**Your assignment**:
Scan the entries for the word "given", and copy every line where it appears.

**Data for review**:
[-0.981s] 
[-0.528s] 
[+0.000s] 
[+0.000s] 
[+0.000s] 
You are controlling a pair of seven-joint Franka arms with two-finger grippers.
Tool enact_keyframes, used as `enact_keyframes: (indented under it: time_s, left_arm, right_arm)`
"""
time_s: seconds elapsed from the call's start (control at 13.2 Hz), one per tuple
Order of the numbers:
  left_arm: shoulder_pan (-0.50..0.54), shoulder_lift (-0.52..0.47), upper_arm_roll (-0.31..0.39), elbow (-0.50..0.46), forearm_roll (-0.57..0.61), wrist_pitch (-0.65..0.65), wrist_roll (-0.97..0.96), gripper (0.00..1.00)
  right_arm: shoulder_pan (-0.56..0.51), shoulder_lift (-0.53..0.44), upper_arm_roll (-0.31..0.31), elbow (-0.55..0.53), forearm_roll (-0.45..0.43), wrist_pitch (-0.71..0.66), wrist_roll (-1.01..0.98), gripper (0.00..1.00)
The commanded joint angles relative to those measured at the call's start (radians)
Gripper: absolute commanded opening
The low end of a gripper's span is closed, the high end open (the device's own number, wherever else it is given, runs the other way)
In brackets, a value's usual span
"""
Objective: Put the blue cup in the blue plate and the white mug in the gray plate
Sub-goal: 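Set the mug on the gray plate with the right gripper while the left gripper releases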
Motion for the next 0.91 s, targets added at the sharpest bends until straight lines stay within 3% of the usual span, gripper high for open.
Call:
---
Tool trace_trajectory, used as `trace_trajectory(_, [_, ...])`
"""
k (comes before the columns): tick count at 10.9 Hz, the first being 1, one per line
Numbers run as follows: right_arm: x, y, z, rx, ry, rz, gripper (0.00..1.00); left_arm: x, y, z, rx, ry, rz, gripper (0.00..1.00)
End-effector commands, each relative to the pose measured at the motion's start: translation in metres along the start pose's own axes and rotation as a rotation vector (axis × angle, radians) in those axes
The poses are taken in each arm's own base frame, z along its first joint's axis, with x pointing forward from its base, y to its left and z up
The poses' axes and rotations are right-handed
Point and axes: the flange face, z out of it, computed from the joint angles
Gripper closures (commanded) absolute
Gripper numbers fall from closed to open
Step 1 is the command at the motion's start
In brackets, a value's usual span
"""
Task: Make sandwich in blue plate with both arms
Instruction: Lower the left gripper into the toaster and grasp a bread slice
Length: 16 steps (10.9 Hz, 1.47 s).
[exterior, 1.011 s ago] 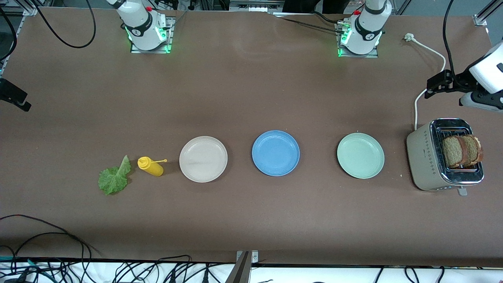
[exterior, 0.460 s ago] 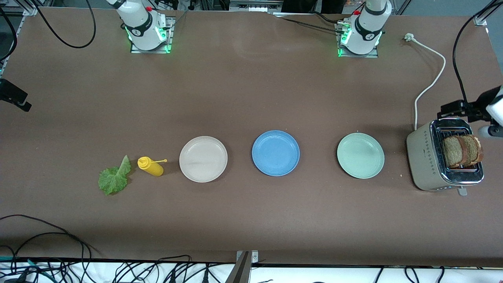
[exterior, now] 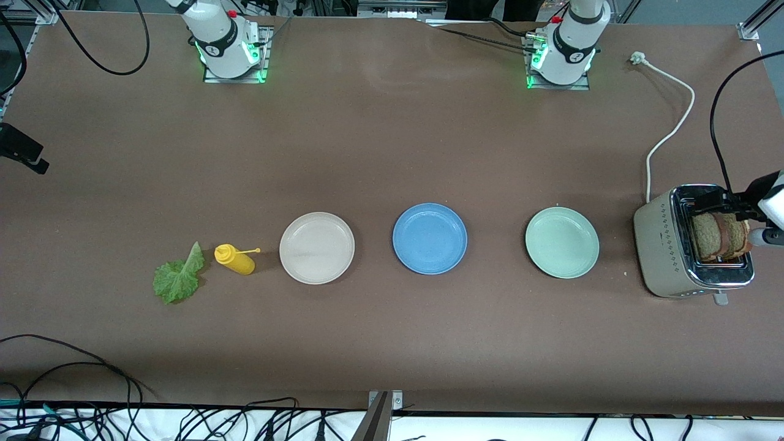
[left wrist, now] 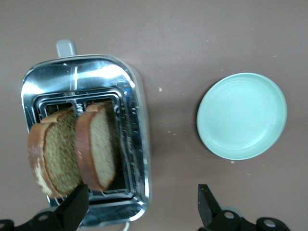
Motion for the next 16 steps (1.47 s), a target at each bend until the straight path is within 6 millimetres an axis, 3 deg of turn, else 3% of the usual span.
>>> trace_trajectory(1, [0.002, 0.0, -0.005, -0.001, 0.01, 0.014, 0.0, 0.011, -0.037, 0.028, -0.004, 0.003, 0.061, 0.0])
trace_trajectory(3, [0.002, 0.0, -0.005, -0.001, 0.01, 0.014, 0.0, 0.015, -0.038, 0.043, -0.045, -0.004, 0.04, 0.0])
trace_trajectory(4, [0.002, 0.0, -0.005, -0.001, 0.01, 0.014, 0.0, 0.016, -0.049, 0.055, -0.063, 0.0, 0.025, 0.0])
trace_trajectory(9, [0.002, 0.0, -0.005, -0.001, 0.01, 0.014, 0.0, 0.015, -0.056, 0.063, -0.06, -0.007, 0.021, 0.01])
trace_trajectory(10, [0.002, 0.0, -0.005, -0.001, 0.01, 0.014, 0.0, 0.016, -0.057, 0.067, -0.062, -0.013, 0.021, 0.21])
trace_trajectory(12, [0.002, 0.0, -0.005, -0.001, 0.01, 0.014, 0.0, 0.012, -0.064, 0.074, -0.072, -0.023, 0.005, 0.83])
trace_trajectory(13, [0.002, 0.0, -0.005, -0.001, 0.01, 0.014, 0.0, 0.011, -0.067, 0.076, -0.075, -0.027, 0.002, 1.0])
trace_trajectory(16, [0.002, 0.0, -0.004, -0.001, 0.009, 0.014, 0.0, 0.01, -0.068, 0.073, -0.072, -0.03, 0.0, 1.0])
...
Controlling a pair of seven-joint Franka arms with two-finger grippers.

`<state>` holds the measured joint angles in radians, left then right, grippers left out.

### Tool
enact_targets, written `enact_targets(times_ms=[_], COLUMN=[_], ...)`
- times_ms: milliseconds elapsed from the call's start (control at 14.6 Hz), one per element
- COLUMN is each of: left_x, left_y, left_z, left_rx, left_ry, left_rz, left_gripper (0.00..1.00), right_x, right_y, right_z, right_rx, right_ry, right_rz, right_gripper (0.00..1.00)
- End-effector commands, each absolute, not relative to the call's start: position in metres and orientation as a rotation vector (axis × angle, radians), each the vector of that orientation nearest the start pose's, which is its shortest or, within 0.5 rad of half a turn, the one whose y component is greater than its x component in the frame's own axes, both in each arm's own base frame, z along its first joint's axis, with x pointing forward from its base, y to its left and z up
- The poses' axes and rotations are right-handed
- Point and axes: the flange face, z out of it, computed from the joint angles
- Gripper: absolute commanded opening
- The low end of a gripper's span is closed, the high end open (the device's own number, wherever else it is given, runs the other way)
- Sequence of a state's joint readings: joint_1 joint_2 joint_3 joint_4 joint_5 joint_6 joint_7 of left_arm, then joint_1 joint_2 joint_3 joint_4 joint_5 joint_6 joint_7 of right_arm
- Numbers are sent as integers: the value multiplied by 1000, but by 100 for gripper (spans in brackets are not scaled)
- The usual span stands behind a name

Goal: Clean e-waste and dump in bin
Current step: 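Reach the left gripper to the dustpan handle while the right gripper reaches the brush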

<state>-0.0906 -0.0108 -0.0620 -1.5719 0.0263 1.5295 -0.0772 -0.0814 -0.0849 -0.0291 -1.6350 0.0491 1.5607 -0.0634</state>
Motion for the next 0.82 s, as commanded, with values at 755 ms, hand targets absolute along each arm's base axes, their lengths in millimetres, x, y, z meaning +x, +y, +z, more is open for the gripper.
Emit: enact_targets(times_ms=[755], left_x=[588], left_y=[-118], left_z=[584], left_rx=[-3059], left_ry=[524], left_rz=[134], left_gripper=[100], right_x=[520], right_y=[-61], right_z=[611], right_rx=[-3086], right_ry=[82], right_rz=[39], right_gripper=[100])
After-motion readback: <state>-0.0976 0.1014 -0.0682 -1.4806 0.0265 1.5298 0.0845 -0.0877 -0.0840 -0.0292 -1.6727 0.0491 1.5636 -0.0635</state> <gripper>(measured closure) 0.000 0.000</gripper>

**Solution**:
The low end of a gripper's span is closed, the high end open (the device's own number, wherever else it is given, runs the other way)
- The low end of a gripper's span is closed, the high end open (the device's own number, wherever else it is given, runs the other way)

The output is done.